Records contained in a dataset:
========================================

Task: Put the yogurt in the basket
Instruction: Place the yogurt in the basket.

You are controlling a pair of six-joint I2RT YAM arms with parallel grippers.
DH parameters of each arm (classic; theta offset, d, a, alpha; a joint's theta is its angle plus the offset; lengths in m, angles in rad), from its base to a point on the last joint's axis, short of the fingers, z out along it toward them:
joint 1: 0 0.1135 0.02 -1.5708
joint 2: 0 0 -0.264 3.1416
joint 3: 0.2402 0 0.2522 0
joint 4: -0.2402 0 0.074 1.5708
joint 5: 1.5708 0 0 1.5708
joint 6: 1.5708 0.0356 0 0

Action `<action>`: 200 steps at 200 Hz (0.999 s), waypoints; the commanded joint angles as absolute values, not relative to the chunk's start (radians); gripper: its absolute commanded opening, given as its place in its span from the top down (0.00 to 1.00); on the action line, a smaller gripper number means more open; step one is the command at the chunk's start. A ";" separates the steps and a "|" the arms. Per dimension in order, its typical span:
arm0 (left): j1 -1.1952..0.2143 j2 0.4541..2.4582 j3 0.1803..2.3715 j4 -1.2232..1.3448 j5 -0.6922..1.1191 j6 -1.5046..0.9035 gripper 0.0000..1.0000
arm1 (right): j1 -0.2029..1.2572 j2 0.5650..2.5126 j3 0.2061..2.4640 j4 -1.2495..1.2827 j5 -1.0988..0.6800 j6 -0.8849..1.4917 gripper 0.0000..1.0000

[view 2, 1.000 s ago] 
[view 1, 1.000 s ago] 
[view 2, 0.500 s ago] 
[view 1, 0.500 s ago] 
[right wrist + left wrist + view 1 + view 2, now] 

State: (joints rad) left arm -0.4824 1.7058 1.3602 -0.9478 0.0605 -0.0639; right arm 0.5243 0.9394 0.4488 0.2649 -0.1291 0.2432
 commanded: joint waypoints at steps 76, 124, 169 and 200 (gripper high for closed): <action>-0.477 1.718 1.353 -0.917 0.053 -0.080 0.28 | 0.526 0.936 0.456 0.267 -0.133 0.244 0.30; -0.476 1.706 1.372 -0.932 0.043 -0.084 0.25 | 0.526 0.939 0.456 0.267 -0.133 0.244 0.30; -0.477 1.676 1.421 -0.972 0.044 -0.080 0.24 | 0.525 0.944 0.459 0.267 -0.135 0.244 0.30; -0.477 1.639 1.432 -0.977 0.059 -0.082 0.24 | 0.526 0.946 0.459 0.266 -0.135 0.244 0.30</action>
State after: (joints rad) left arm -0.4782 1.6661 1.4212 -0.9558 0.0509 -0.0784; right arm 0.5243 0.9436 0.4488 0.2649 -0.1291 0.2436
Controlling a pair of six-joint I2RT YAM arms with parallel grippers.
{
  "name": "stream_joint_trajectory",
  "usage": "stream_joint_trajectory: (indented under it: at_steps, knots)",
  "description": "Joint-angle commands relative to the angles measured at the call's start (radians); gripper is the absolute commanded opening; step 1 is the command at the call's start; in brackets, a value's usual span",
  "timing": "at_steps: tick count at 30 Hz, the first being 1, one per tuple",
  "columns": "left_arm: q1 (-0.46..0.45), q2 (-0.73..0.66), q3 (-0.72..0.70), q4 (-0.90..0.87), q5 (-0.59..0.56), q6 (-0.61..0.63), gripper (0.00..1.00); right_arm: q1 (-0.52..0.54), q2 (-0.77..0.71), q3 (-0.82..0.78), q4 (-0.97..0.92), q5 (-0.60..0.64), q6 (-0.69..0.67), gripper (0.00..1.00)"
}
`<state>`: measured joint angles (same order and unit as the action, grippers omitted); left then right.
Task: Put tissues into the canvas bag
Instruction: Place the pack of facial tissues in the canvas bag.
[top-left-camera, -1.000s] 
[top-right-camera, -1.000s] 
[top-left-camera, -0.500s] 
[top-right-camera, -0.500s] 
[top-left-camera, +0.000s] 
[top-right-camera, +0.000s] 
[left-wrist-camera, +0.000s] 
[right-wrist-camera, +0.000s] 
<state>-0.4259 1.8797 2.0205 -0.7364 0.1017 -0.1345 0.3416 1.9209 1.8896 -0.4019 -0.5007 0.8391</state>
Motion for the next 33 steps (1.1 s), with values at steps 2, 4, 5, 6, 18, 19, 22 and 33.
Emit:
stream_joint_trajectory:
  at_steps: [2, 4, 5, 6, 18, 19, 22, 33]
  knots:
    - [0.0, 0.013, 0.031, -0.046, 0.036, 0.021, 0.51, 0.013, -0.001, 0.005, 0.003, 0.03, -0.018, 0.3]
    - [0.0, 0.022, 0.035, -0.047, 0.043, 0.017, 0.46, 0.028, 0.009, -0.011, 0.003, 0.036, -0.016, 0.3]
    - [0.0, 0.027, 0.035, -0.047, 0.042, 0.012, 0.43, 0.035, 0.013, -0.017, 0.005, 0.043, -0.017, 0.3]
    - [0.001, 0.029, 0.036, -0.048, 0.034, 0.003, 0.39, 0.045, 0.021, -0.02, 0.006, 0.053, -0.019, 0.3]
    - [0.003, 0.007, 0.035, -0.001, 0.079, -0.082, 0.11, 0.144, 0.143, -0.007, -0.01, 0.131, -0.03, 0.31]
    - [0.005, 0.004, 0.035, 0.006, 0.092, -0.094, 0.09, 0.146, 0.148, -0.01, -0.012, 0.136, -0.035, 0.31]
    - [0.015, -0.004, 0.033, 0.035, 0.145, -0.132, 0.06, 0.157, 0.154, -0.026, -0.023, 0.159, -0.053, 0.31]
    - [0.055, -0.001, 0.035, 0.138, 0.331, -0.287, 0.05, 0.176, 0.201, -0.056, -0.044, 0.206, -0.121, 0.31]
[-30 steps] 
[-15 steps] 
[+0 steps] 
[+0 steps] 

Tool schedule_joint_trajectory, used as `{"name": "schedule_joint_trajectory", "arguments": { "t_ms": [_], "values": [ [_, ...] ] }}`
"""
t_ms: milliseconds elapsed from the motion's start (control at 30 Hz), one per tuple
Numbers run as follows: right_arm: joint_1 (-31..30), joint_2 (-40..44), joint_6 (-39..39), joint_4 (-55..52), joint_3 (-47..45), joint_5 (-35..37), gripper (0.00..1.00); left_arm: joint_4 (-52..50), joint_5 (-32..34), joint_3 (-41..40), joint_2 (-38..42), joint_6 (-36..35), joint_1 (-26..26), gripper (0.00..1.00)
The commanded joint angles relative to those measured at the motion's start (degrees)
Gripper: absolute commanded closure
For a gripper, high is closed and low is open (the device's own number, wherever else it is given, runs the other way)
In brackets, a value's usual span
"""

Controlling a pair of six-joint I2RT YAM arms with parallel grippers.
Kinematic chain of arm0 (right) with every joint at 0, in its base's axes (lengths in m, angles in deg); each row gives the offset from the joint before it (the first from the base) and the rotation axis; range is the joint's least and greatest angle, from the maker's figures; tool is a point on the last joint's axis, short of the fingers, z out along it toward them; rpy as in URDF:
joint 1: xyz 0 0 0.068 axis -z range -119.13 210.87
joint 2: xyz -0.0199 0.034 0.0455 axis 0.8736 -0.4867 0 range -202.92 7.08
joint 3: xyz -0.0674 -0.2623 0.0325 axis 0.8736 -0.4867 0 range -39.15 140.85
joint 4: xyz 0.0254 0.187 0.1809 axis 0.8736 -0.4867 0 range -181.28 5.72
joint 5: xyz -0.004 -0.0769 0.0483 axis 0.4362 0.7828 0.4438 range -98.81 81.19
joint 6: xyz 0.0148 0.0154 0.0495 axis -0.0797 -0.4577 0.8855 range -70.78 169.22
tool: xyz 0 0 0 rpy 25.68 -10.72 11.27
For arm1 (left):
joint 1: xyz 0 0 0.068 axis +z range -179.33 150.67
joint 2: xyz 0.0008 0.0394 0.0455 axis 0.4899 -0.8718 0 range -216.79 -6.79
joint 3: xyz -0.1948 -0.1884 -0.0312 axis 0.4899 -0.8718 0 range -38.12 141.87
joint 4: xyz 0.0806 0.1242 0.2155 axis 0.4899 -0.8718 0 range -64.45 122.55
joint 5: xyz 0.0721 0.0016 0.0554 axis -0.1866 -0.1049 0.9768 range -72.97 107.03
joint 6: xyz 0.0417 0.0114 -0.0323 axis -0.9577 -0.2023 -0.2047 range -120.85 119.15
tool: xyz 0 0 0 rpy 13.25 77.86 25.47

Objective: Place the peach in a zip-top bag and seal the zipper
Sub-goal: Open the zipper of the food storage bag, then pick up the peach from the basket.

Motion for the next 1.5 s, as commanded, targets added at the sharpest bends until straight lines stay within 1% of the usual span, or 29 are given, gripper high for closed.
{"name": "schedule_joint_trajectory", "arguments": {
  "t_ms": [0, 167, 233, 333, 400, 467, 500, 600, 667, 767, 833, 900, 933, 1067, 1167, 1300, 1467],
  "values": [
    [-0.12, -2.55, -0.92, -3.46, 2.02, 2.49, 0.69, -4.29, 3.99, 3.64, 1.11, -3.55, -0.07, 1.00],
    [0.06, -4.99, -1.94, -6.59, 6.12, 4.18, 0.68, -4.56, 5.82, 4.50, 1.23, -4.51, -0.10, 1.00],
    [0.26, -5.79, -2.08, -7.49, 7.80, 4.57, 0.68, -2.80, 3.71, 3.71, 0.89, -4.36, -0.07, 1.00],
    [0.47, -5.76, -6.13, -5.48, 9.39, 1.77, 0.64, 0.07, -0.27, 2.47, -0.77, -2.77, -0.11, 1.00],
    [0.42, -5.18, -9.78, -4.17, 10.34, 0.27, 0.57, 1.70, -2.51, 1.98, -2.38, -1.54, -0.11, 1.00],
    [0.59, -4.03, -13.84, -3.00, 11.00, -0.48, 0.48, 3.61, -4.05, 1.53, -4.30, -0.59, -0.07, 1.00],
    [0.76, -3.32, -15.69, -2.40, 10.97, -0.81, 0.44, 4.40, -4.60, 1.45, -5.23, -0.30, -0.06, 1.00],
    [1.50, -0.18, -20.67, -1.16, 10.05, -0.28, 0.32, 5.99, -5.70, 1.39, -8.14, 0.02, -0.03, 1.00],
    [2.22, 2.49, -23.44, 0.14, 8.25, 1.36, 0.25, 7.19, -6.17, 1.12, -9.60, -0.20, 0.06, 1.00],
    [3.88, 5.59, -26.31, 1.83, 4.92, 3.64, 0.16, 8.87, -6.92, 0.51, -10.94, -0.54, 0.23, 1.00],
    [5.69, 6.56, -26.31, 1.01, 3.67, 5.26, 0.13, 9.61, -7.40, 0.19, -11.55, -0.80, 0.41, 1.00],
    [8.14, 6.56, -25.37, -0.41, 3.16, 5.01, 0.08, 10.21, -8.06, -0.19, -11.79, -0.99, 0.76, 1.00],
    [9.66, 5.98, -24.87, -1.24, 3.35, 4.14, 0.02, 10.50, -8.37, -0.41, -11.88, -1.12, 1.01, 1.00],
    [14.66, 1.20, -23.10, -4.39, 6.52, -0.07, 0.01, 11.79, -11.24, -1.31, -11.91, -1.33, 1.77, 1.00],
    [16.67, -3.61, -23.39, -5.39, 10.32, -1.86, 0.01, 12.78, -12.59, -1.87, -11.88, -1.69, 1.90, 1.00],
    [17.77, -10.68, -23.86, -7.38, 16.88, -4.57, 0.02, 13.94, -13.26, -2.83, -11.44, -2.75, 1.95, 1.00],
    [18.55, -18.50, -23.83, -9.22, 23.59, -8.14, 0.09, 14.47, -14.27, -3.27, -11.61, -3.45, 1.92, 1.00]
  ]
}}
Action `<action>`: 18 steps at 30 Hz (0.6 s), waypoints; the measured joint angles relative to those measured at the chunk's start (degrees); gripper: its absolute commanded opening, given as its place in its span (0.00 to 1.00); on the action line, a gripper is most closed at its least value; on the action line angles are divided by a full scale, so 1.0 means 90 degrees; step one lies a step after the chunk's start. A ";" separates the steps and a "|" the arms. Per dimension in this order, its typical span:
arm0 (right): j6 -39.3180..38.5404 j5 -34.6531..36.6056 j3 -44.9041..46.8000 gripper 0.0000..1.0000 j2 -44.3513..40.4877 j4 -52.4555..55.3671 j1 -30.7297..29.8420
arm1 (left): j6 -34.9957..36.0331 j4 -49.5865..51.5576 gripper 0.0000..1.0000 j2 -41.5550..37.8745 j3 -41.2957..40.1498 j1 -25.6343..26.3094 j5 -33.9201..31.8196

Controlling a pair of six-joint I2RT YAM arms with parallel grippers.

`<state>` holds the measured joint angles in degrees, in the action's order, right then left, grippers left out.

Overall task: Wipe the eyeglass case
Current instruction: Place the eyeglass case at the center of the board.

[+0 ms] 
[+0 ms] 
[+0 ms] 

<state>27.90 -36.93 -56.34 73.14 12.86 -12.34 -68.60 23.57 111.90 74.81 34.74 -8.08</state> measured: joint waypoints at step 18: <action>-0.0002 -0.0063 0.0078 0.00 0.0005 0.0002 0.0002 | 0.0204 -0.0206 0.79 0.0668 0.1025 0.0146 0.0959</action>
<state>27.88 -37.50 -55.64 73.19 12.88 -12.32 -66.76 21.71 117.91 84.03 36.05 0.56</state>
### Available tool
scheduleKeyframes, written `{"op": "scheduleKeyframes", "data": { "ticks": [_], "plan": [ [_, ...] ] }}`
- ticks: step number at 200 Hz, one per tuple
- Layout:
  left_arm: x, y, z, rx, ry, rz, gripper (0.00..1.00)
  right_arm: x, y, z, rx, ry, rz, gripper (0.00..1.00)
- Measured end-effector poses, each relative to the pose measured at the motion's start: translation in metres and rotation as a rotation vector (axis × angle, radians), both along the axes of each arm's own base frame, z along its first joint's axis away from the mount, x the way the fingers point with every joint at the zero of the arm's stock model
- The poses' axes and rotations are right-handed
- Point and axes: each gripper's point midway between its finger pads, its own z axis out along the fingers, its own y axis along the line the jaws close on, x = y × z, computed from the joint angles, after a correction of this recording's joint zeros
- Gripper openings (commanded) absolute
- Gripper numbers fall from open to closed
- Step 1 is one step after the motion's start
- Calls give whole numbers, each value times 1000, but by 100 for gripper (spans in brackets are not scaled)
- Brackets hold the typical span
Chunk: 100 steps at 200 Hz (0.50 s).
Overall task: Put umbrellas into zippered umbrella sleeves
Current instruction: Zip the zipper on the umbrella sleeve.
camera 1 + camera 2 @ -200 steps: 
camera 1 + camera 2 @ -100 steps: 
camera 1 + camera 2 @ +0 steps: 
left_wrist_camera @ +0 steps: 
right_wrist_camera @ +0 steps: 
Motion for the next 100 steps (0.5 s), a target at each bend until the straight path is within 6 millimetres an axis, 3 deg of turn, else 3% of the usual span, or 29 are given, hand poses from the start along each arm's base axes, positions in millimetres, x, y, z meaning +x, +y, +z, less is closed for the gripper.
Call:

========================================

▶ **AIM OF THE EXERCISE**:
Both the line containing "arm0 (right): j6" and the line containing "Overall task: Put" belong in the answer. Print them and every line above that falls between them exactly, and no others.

▶ **ANSWER SECTION**:
arm0 (right): j6 -39.3180..38.5404 j5 -34.6531..36.6056 j3 -44.9041..46.8000 gripper 0.0000..1.0000 j2 -44.3513..40.4877 j4 -52.4555..55.3671 j1 -30.7297..29.8420
arm1 (left): j6 -34.9957..36.0331 j4 -49.5865..51.5576 gripper 0.0000..1.0000 j2 -41.5550..37.8745 j3 -41.2957..40.1498 j1 -25.6343..26.3094 j5 -33.9201..31.8196

Controlling a pair of six-joint I2RT YAM arms with parallel grippers.

`<state>` holds the measured joint angles in degrees, in the action's order, right then left, grippers left out.

Overall task: Wipe the eyeglass case
Current instruction: Place the eyeglass case at the center of the board.

[+0 ms] 
[+0 ms] 
[+0 ms] 

<state>27.90 -36.93 -56.34 73.14 12.86 -12.34 -68.60 23.57 111.90 74.81 34.74 -8.08</state> measured: joint waypoints at step 18: <action>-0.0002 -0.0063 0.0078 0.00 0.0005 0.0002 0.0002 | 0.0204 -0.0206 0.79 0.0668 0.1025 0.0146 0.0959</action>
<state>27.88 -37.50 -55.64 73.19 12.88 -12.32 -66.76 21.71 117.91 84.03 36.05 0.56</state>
### Available tool
scheduleKeyframes, written `{"op": "scheduleKeyframes", "data": { "ticks": [_], "plan": [ [_, ...] ] }}`
- ticks: step number at 200 Hz, one per tuple
- Layout:
  left_arm: x, y, z, rx, ry, rz, gripper (0.00..1.00)
  right_arm: x, y, z, rx, ry, rz, gripper (0.00..1.00)
- Measured end-effector poses, each relative to the pose measured at the motion's start: translation in metres and rotation as a rotation vector (axis × angle, radians), both along the axes of each arm's own base frame, z along its first joint's axis away from the mount, x the way the fingers point with every joint at the zero of the arm's stock model
- The poses' axes and rotations are right-handed
- Point and axes: each gripper's point midway between its finger pads, its own z axis out along the fingers, its own y axis along the line the jaws close on, x = y × z, computed from the joint angles, after a correction of this recording's joint zeros
- Gripper openings (commanded) absolute
- Gripper numbers fall from open to closed
- Step 1 is one step after the motion's start
- Calls give whole numbers, each value times 1000, but by 100 for gripper (spans in brackets are not scaled)
- Brackets hold the typical span
Chunk: 100 steps at 200 Hz (0.50 s).
Overall task: Put umbrellas into zippered umbrella sleeves

What the exercise asked for is now complete.